What to Do If the New Graphics Card Isn't Working
Like any new hardware component, a new graphics card may have issues when installing it. But armed with a few essential tips, you can quickly eliminate minor issues.
- If you're not getting any signal on your monitor, your graphics card may not be plugged in correctly. Turn off your computer, open your case, and ensure all connections and cables are secure. Reboot your computer, and check whether you get a signal.
- Ensure you haven't plugged your HDMI or DP cable into the motherboard. If yes, remove it, and plug it into the back of your graphics card.
- Sometimes issues with a newly installed graphics card arise simply because it is not enabled. Ensure you've enabled your graphics card, and try disabling your iGPU or onboard graphics.

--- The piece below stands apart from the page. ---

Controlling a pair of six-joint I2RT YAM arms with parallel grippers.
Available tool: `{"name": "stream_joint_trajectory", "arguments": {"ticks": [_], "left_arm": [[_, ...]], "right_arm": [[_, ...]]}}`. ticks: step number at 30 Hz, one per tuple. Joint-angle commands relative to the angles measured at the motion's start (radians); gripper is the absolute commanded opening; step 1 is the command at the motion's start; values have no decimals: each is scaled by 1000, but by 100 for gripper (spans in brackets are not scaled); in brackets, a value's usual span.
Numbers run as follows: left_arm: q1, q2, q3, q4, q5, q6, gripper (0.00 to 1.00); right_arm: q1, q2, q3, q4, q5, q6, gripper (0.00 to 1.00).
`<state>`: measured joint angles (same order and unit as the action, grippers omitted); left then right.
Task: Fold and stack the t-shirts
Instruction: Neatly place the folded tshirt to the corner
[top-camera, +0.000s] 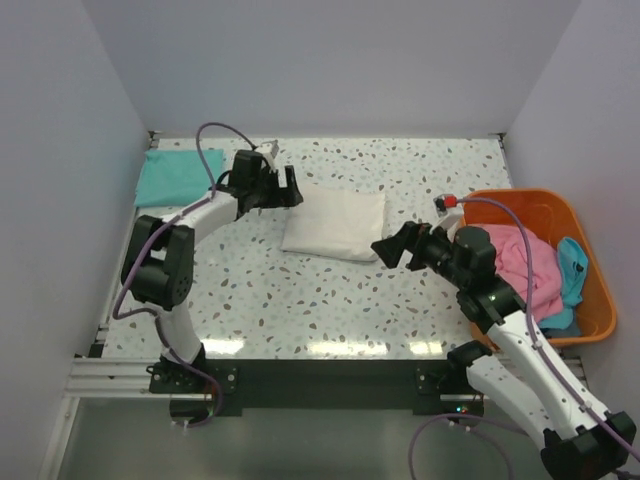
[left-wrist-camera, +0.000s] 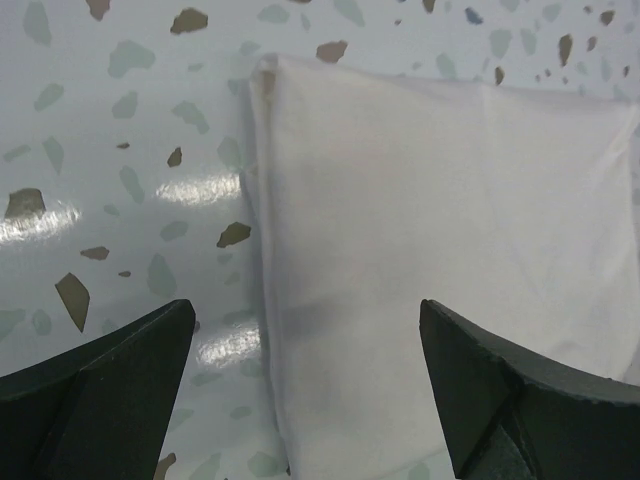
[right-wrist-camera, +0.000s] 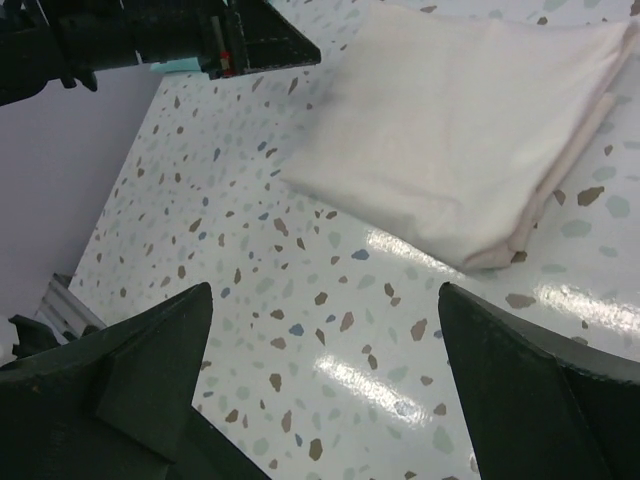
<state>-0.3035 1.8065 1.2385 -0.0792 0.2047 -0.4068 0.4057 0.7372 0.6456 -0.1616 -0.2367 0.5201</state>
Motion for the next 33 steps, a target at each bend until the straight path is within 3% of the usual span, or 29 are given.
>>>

Frequently Asked Questions
Can I install a graphics card in my old PC?
PCI Express (PCIe) slots are backward compatible, so you can always install modern graphics cards into a motherboard from many generations ago. Any graphics card, from PCIe 1.0a to PCIe 4.0, will work on your motherboard, irrespective of your specs. The only downside of using high-end, powerful cards on slots older than PCIe 3.0 is that you'll be leaving a lot of performance on the table.
Does PCIe 4.0 improve GPU performance?
The upgrade to PCIe 4.0 standard doubled the maximum bandwidth for graphics cards to 64 GB/s from PCIe 3.0's 32 GB/s. But the real-world performance difference isn't as remarkable. You'll sacrifice only minuscule gaming FPS by running a PCIe 4.0 graphics card on a PCIe 3.0 slot. Currently, graphics cards haven't begun to utilize the significantly higher bandwidth offered by PCIe 4.0 slots, but that could change in the future.
Can I build a PC without a graphics card?
Yes, you can build a working computer without a discrete graphics card. You will need onboard graphics on your motherboard or an iGPU (integrated GPU) on your CPU. Many Intel and AMD processors feature an iGPU to enable the display and perform basic graphics tasks that don't need much graphical power.